Start of EXERCISE DATA

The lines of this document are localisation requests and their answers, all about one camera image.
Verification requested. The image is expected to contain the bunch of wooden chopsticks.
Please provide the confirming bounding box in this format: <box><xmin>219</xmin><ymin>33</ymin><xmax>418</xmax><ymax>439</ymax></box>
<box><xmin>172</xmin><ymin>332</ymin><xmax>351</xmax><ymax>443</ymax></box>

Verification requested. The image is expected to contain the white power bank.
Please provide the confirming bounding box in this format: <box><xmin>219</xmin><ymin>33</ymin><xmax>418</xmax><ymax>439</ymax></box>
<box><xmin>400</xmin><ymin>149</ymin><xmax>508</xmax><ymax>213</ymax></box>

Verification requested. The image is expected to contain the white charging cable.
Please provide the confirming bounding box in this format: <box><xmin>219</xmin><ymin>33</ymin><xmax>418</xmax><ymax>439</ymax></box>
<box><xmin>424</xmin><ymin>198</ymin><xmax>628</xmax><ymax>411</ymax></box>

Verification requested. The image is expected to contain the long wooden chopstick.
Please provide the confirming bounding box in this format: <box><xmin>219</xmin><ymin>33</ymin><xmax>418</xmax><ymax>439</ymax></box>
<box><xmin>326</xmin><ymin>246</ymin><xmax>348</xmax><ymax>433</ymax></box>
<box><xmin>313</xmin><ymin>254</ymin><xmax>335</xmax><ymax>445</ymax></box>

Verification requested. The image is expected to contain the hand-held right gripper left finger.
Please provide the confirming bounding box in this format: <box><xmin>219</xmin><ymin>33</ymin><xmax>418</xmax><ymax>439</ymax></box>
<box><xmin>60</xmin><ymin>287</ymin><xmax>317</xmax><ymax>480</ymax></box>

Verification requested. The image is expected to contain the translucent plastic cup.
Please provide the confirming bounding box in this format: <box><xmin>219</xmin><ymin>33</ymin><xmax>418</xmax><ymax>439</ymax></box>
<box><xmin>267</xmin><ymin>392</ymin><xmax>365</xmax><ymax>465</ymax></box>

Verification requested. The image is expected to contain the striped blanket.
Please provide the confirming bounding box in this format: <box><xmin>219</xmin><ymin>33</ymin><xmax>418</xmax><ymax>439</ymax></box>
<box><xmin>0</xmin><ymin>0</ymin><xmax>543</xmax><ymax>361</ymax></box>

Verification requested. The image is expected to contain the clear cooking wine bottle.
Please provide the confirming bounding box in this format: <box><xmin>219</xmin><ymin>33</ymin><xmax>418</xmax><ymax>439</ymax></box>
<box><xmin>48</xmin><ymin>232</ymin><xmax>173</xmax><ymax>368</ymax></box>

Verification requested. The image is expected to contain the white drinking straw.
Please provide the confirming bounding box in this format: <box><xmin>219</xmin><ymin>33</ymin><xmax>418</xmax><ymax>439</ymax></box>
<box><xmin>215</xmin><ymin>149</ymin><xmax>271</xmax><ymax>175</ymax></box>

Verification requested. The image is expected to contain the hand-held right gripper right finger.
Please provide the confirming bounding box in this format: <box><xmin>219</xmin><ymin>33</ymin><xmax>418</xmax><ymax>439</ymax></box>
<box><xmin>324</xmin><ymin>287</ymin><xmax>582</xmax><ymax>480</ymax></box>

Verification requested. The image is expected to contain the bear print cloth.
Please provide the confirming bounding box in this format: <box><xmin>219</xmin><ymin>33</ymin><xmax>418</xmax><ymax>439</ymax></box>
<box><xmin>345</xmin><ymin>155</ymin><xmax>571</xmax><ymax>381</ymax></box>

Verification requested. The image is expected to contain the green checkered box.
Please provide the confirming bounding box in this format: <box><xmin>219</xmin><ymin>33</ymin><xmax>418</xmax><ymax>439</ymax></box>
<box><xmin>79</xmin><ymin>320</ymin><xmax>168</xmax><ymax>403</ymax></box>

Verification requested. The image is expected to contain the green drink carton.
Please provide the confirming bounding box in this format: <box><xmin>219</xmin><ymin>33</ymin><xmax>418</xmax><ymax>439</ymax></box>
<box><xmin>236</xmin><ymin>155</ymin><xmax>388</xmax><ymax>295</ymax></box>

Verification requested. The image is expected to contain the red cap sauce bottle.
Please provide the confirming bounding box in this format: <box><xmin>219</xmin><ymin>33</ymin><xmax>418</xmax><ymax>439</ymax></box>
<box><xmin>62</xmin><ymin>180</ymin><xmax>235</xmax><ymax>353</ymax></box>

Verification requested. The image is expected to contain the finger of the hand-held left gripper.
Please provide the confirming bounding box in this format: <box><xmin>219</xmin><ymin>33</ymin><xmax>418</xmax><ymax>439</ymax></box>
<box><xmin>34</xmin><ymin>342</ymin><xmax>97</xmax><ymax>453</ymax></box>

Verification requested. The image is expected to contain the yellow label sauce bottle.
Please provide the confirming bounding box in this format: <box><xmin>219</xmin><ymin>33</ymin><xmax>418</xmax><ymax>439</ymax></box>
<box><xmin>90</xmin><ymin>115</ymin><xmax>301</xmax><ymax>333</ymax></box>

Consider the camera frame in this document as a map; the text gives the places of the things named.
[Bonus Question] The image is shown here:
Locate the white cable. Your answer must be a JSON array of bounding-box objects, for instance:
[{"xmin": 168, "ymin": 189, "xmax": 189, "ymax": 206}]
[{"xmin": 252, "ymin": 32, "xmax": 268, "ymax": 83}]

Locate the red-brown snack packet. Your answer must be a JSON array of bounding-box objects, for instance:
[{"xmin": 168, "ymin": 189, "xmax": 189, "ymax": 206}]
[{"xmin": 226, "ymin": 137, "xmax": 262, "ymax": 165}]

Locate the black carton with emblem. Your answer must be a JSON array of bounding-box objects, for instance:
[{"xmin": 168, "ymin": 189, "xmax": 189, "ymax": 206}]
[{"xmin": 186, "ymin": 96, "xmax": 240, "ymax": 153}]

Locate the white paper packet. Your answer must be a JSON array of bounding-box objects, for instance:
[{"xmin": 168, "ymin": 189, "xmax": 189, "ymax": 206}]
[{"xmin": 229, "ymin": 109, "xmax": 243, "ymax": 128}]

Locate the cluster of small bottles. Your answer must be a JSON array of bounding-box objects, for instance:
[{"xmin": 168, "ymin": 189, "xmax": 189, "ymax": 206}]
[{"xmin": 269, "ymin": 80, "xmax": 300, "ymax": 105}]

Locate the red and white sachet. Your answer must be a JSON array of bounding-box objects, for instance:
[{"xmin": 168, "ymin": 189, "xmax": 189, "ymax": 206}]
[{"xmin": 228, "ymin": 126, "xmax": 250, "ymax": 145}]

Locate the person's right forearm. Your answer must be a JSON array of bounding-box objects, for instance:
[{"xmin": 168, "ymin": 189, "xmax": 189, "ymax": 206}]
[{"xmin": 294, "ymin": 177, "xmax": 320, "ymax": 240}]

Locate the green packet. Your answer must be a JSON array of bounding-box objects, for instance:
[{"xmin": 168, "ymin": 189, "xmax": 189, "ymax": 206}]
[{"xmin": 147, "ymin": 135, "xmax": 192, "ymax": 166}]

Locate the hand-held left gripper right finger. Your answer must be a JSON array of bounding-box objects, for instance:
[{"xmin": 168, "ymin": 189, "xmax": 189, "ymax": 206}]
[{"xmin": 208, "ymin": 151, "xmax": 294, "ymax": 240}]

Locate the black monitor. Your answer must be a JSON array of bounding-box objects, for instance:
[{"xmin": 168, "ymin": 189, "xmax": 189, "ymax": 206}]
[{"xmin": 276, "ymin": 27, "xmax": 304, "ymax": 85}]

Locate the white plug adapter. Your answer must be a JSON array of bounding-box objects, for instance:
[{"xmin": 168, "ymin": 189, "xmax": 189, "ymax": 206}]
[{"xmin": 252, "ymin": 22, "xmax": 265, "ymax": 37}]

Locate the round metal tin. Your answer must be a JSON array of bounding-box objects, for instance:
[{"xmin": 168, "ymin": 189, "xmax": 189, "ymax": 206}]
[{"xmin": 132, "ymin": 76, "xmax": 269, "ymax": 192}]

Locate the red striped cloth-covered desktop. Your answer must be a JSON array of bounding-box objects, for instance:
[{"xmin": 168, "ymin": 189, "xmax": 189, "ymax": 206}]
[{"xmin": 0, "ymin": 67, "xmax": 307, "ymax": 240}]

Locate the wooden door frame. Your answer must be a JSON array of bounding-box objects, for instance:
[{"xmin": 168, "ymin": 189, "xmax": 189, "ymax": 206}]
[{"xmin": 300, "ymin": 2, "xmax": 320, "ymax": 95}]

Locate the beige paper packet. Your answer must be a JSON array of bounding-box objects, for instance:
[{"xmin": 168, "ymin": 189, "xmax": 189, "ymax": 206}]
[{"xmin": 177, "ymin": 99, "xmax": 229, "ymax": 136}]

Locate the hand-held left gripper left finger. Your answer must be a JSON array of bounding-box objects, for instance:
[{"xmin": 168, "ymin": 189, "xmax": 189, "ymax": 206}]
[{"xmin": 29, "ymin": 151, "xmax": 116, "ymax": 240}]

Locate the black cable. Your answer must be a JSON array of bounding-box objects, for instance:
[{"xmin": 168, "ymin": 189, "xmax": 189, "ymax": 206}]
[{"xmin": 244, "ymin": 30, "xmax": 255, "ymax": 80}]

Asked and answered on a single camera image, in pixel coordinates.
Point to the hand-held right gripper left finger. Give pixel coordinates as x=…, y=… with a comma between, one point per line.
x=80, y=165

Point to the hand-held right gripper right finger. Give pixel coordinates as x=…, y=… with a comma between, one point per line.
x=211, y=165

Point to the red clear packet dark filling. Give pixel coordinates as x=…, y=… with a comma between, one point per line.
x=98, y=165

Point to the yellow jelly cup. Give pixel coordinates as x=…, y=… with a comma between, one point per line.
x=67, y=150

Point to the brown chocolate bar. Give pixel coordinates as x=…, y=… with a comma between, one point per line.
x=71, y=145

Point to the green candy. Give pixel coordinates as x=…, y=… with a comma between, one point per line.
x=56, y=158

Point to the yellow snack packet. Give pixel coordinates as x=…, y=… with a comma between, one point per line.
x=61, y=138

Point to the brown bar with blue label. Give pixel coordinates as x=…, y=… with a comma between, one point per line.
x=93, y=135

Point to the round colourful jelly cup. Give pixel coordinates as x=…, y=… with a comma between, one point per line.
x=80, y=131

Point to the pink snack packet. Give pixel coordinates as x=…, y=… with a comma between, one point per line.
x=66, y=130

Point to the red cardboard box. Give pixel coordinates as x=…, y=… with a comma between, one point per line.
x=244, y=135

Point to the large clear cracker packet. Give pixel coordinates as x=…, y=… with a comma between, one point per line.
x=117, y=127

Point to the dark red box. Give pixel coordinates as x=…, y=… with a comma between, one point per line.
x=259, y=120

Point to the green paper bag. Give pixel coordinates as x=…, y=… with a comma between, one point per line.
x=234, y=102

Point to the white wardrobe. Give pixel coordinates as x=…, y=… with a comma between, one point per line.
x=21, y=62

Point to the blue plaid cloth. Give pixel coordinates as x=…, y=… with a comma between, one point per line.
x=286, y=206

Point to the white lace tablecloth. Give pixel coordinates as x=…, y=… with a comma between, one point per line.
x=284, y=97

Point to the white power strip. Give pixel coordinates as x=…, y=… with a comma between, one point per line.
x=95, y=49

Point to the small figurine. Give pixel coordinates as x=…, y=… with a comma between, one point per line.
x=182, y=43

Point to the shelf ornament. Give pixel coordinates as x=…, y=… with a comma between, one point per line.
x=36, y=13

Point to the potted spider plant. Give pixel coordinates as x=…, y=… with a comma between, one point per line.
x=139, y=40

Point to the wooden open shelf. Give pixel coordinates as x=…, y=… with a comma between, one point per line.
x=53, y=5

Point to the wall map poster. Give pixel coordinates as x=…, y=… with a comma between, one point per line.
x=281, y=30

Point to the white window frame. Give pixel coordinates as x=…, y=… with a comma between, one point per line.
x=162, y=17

End of EXERCISE DATA

Filter the entries above down to the lines that hold the word "cable", and copy those lines.

FINAL ANSWER =
Verification requested. The image is expected to contain the white charging cable.
Locate the white cable. Your answer must be a JSON array of bounding-box objects, for instance:
Locate the black cable. Your answer must be a JSON array of bounding-box objects, for instance:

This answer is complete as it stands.